**Task item**
Begin at the line containing "What follows is" in the records below, end at the line containing "Could you kindly segment every instance of the computer", and retype each line in that span exactly. No other line and no image should appear.

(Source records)
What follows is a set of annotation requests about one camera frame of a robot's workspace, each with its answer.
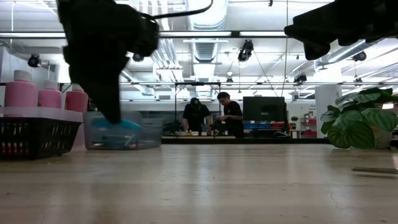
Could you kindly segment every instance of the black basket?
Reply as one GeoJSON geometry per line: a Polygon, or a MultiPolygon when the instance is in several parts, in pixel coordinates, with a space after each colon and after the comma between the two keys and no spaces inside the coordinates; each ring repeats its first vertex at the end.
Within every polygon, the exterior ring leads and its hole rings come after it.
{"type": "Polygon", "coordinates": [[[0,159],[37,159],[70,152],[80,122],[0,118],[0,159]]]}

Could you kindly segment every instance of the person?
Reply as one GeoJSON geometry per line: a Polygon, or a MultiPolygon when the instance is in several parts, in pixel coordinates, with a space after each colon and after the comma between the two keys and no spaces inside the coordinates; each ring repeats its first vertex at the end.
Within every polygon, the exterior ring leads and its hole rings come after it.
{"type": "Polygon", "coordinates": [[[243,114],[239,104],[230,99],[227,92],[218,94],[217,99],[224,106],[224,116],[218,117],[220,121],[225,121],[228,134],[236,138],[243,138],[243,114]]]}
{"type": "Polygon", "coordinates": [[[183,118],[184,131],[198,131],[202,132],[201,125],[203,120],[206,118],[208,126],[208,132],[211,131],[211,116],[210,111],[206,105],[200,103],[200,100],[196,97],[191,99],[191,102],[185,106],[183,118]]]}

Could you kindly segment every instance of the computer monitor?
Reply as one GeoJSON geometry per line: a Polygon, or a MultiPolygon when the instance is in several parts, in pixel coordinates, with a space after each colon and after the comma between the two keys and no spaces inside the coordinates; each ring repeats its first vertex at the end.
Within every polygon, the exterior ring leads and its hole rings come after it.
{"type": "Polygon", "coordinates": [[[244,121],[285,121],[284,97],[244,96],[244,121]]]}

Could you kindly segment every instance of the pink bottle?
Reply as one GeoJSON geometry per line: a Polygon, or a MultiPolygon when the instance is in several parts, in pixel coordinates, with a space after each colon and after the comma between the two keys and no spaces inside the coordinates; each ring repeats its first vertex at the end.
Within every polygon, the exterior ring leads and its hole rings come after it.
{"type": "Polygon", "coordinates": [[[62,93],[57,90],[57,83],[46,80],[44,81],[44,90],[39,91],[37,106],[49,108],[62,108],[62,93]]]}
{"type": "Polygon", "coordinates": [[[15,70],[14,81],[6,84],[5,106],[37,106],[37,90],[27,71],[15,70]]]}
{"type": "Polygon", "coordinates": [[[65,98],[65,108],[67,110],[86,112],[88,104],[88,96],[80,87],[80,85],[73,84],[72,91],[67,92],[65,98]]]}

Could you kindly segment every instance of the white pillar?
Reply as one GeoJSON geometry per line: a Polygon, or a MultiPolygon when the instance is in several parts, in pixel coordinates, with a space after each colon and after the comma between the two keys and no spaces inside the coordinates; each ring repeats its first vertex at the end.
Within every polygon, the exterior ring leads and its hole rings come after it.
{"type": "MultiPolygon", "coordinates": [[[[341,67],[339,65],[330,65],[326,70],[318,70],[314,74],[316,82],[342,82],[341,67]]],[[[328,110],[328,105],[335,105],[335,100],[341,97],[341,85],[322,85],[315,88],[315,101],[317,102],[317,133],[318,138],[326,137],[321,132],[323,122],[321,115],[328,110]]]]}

==

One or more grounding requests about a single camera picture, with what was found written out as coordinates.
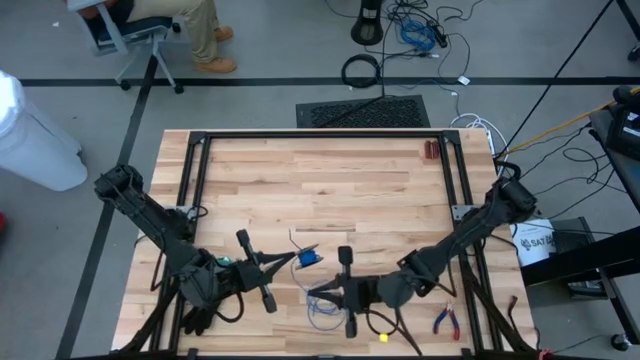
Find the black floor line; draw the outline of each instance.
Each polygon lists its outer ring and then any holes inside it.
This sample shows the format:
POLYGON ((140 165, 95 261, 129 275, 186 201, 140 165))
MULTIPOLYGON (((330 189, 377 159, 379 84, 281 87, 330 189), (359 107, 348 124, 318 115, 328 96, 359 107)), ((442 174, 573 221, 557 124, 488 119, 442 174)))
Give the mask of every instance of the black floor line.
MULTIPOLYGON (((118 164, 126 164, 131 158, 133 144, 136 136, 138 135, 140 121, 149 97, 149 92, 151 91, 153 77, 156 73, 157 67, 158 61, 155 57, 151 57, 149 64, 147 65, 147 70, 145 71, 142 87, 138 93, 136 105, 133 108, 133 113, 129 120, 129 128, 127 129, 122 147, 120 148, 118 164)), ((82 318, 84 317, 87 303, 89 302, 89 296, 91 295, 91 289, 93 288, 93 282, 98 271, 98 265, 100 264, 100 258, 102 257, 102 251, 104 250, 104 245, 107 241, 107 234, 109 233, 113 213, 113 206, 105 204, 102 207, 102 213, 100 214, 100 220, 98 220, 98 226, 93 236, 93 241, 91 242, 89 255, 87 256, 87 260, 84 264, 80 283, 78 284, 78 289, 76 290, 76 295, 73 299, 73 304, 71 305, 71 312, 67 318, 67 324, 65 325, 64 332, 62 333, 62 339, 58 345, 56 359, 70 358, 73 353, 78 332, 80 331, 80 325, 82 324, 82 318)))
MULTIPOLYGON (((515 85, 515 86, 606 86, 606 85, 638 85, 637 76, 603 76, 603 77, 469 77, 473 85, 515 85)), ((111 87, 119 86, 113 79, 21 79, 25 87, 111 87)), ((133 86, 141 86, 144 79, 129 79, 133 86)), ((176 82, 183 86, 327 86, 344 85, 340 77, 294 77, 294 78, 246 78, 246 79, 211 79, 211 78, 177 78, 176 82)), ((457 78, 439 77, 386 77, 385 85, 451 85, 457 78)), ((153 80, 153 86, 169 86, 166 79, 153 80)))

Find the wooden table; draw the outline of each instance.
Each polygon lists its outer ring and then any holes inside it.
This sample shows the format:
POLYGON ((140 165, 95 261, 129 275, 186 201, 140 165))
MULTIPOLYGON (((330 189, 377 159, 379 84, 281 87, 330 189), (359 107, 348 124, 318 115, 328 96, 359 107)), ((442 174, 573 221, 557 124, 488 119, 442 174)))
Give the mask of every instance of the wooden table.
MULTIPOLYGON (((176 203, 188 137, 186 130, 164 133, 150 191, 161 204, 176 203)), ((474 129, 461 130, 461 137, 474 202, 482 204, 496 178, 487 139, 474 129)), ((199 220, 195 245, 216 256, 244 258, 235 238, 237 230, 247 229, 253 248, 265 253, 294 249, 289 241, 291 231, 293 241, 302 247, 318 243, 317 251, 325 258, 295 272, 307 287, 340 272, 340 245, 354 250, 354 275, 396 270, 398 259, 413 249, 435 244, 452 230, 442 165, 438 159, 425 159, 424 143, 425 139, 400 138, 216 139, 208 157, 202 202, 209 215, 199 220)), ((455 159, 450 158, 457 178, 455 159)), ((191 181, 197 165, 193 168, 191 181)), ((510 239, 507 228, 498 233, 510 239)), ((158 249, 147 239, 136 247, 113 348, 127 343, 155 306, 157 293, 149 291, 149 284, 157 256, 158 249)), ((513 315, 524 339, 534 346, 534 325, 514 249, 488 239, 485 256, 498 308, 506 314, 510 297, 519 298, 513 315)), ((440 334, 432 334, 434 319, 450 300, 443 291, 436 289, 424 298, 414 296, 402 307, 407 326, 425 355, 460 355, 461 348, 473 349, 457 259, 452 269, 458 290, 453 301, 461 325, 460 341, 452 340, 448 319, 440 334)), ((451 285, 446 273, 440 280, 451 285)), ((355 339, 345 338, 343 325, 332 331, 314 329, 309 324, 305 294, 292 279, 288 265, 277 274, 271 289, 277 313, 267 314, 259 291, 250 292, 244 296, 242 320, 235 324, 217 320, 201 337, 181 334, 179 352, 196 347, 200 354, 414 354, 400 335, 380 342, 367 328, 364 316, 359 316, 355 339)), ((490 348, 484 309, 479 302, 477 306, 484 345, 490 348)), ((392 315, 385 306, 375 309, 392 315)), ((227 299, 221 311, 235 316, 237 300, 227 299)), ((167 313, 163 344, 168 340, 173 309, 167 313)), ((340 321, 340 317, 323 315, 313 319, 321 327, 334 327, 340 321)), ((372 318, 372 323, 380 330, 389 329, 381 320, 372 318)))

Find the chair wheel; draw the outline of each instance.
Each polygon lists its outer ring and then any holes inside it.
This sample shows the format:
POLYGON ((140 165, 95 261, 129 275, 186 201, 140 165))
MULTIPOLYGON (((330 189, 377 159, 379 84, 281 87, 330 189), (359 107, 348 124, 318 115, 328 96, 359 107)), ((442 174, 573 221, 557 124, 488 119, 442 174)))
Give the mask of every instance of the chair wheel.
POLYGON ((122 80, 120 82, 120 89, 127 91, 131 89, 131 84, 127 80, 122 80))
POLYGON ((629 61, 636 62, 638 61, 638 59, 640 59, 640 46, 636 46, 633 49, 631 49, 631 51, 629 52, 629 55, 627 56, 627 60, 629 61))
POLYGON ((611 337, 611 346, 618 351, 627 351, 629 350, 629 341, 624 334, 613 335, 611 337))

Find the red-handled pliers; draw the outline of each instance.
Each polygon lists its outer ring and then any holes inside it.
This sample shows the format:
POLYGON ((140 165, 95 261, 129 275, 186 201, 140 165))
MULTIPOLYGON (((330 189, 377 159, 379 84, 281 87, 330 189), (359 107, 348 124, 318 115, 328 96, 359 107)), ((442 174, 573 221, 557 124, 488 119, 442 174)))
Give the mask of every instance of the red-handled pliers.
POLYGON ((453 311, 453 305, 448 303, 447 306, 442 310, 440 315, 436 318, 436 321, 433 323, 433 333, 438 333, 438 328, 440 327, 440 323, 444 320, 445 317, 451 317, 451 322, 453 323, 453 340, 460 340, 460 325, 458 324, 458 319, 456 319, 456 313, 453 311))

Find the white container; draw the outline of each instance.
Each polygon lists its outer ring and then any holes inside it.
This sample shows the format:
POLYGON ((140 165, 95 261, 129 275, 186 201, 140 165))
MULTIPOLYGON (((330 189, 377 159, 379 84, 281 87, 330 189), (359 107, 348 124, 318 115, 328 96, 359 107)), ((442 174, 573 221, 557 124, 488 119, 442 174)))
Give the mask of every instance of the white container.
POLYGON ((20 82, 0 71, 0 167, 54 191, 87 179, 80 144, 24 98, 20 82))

**Written response**
What follows is a set of annotation requests about one camera frame of a robot's workspace, each with its answer.
Could you kindly segment every instance of the black basket?
Reply as one GeoJSON geometry per line: a Polygon, or a MultiPolygon when the instance is in several parts, in pixel coordinates, with a space after each colon and after the comma between the two keys and no spaces inside the coordinates; each ring repeats its first vertex at the end.
Within every polygon, the exterior ring leads and its hole rings come after it.
{"type": "Polygon", "coordinates": [[[0,159],[37,159],[70,152],[80,122],[0,118],[0,159]]]}

Could you kindly segment every instance of the person?
Reply as one GeoJSON geometry per line: a Polygon, or a MultiPolygon when the instance is in several parts, in pixel coordinates, with a space after each colon and after the comma between the two keys and no spaces inside the coordinates; each ring repeats its first vertex at the end.
Within every polygon, the exterior ring leads and its hole rings come after it.
{"type": "Polygon", "coordinates": [[[243,114],[239,104],[230,99],[227,92],[218,94],[217,99],[224,106],[224,116],[218,117],[220,121],[225,121],[228,134],[236,138],[243,138],[243,114]]]}
{"type": "Polygon", "coordinates": [[[183,118],[184,131],[198,131],[202,132],[201,125],[203,120],[206,118],[208,126],[208,132],[211,131],[211,116],[210,111],[206,105],[200,103],[200,100],[196,97],[191,99],[191,102],[185,106],[183,118]]]}

Could you kindly segment every instance of the computer monitor?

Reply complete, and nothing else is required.